# EXERCISE DETAILS
Write out the listing below character for character, though without its pictures.

# GIVEN DATA
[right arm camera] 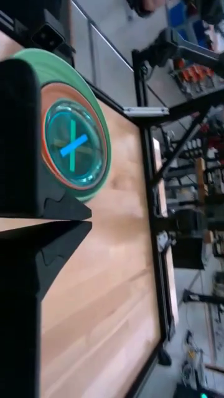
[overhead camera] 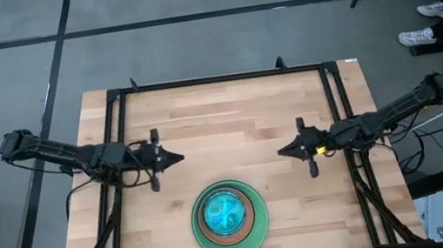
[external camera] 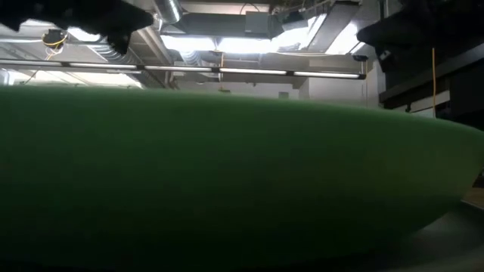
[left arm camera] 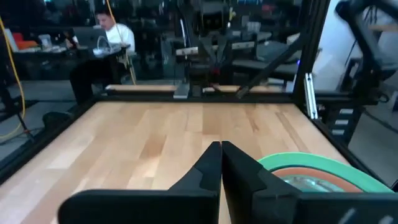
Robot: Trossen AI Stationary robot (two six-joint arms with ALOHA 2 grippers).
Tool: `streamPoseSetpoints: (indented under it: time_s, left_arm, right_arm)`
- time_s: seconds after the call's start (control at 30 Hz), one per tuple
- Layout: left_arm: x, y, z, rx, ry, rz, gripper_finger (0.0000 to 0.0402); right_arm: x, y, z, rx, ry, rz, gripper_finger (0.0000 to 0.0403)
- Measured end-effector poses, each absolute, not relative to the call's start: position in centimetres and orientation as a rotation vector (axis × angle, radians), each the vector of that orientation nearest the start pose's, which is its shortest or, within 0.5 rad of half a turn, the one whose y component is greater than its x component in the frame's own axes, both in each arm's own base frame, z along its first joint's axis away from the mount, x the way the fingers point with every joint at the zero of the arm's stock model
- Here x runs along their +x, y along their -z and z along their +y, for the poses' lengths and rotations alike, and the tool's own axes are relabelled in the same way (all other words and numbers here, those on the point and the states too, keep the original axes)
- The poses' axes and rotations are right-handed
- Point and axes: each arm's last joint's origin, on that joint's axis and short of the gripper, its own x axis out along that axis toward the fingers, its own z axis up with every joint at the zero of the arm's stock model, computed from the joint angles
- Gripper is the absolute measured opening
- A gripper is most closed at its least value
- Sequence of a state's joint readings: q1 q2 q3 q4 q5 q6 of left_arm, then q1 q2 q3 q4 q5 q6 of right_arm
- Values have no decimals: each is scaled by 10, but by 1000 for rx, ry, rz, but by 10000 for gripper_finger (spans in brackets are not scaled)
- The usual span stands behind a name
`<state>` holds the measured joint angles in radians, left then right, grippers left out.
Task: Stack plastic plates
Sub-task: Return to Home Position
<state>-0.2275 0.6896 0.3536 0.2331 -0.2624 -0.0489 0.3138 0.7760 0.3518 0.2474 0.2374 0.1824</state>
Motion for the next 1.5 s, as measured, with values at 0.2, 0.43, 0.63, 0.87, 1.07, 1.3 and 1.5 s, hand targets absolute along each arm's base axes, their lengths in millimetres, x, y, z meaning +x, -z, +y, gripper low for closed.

# EXERCISE OUTPUT
[right arm camera] 
[overhead camera] 
[external camera] 
[left arm camera] 
Robot: Trossen AI Stationary robot (two six-joint arms with ALOHA 2 grippers).
Tool: `streamPoseSetpoints: (indented under it: time_s, left_arm, right_arm)`
- time_s: seconds after the call's start (control at 30 Hz), one per tuple
- Layout: left_arm: x, y, z, rx, ry, rz, gripper_finger (0.0000 to 0.0402); right_arm: x, y, z, rx, ry, rz, gripper_finger (0.0000 to 0.0403)
- Measured end-effector poses, each absolute, not relative to the call's start: position in centimetres and orientation as a rotation vector (axis × angle, radians), each the vector of that orientation nearest the start pose's, which is its shortest or, within 0.5 rad of half a turn, the one whose y component is greater than its x component in the frame's own axes, both in each arm's own base frame, z along its first joint's axis away from the mount, x the way the fingers point with every joint at the zero of the arm's stock model
- Here x runs along their +x, y along their -z and z along their +y, for the poses' lengths and rotations alike, and the tool's own axes are relabelled in the same way (all other words and numbers here, those on the point and the states too, keep the original axes)
- The poses' axes and rotations are right-handed
- Point and axes: each arm's last joint's origin, on that joint's axis and short of the gripper, its own x axis out along that axis toward the fingers, its own z axis up with every joint at the zero of the arm's stock model, computed from the joint angles
- Gripper is the absolute measured opening
- A gripper is most closed at its least value
- Sequence of a state's joint readings: q1 q2 q3 q4 q5 q6 of left_arm, then q1 q2 q3 q4 q5 q6 of right_arm
- Values have no decimals: each is scaled by 10, but by 1000 for rx, ry, rz, but by 10000 for gripper_finger (spans in brackets are not scaled)
- The usual span stands behind a name
`<state>` holds the measured joint angles in radians, left then right, grippers left out.
Task: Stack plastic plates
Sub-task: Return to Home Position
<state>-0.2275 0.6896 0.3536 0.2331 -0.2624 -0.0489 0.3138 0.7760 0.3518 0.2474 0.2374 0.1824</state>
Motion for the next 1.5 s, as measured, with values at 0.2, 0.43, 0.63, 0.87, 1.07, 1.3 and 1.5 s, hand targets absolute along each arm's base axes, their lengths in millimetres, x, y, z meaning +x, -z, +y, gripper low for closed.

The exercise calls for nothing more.